The Department of German's graduate program is one of the largest and oldest in the country, recognized for its comprehensive coverage of German studies and the thorough preparation of candidates for its graduate degrees. The department is consistently among the most highly rated in the country, has a strong international reputation, and is near the top of the list of North American institutions in number of total graduate degrees granted in German. Graduates teach in colleges and universities across the country and around the world, affirming the department’s reputation and significance.

Of the more than 50 candidates who completed the Ph.D. in the department since the 1990s, 75 percent hold teaching and/or research positions at universities and colleges in the United States, Europe, Australia, and other countries. Others have careers with libraries, publishing houses, or government agencies. (A list of recent graduates and their placement can be found on the departmental website.)

The department is a place of lively intellectual exchange with a collegial and informal atmosphere and a high level of interaction among graduate students and faculty. A number of faculty and graduate students in the Department have been honored by the university for excellence in teaching.

The department is the home of the quarterly "Monatshefte", founded in 1899 and one of the leading peer-reviewed international scholarly journals in the field of German literature and culture. The "Journal of Germanic Linguistics," journal of the Society for Germanic Linguistics, is also produced in the department. The department additionally provides an editorial home for Diachronica, an international journal covering all aspects of historical and comparative linguistics.

The Max Kade Institute for German-American Studies, founded in 1983, is an international center for research on German-American history, language, and culture. Its research and outreach missions aim to provide better understanding of how German-speaking immigrants to this country helped shape their new environment and how they have been shaped by it.

The German and Dutch Graduate Student Association (GDGSA) represents graduate students in the Department. Its committees organize lectures, colloquia, and reading groups; its representatives to faculty committees participate in decisions regarding program changes on the graduate and undergraduate levels, course offerings, and other matters. The GDGSA meets every few weeks during the semester to exchange ideas and information about courses, conferences, lectures, fellowships, summer workshops, and other matters of interest to graduate students in the department. New graduate students are encouraged to attend the first meeting of the semester in order to meet the rest of the graduate students and to begin active participation in the graduate student community.

The Wisconsin Workshop, an annual event organized by the department each fall since 1968, provides a forum for in-depth scholarly discussion on current literary and cultural topics. Speakers include university faculty and invited scholars from North American universities and from abroad. The proceedings are regularly published in book form. The Department regularly offers additional symposia and conferences on a variety of topics in linguistics, literary and cultural studies, German-American studies, pedagogy and Second Language Acquisition, contemporary German artists, and Dutch language, literature, and culture.

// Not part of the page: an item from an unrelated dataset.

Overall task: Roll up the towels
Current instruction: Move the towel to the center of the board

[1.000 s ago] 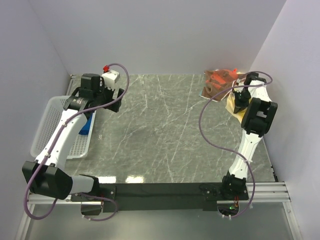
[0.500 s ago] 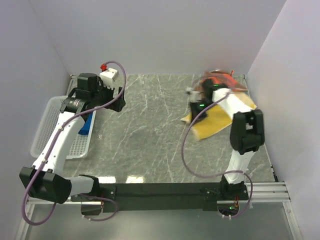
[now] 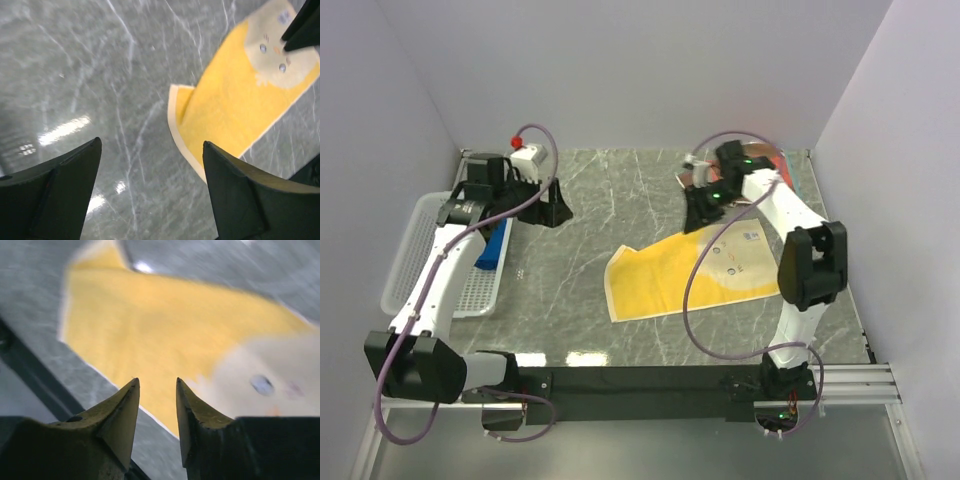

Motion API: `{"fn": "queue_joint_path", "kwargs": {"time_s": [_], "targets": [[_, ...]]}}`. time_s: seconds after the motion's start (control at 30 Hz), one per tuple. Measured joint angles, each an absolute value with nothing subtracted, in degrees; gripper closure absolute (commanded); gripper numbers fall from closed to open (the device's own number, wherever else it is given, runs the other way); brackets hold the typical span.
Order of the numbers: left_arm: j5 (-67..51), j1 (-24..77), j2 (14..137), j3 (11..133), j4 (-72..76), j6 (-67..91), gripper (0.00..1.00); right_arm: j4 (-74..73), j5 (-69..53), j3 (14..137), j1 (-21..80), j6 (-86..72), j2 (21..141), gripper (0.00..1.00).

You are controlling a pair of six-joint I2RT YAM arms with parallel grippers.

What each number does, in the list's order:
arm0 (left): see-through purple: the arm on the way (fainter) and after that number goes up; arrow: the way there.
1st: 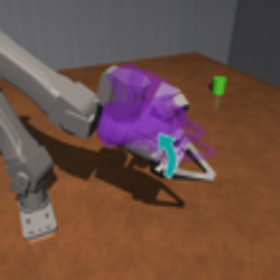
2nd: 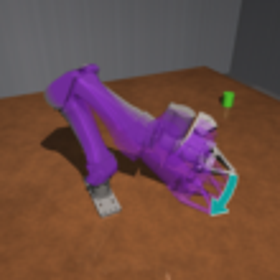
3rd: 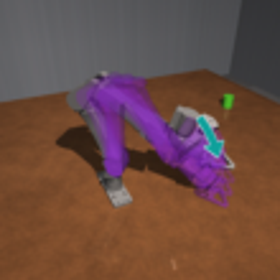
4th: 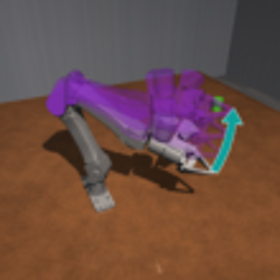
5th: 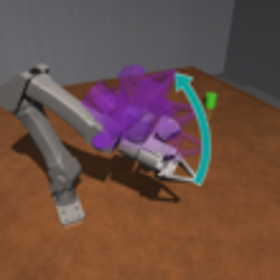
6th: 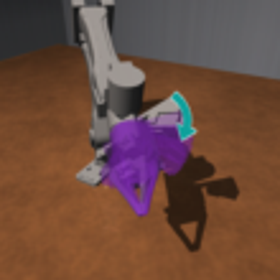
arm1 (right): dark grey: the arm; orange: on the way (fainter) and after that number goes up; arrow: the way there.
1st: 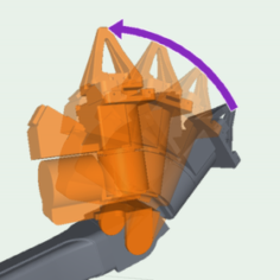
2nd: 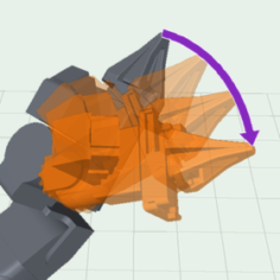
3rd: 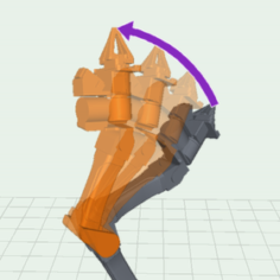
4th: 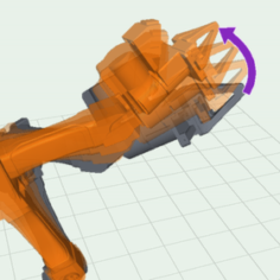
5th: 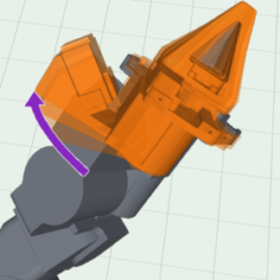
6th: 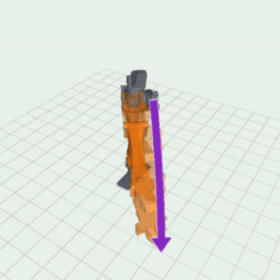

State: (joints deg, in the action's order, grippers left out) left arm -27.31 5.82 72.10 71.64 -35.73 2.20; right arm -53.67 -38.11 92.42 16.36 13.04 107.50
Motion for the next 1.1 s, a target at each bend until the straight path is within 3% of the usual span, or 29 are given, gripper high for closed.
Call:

Recent events have included conferences and symposia on the fall of the Berlin Wall, “Germanic Languages and Cultures in Global Perspectives”, “World Literature/s”, “Wisconsin Englishes”, and “Languages and Immigration”.

The Department’s Roundtable lecture series provides a forum for current research presentations and discussions, as do additional colloquia and workshops, a monthly literature colloquium, and readings and performances by authors and poets. Each year, the department hosts distinguished exchange professors and visiting scholars from Europe as part of its extensive national and international scholarly network. Graduate students are encouraged to take advantage of numerous opportunities for studying and conducting research in German-speaking countries and the Netherlands.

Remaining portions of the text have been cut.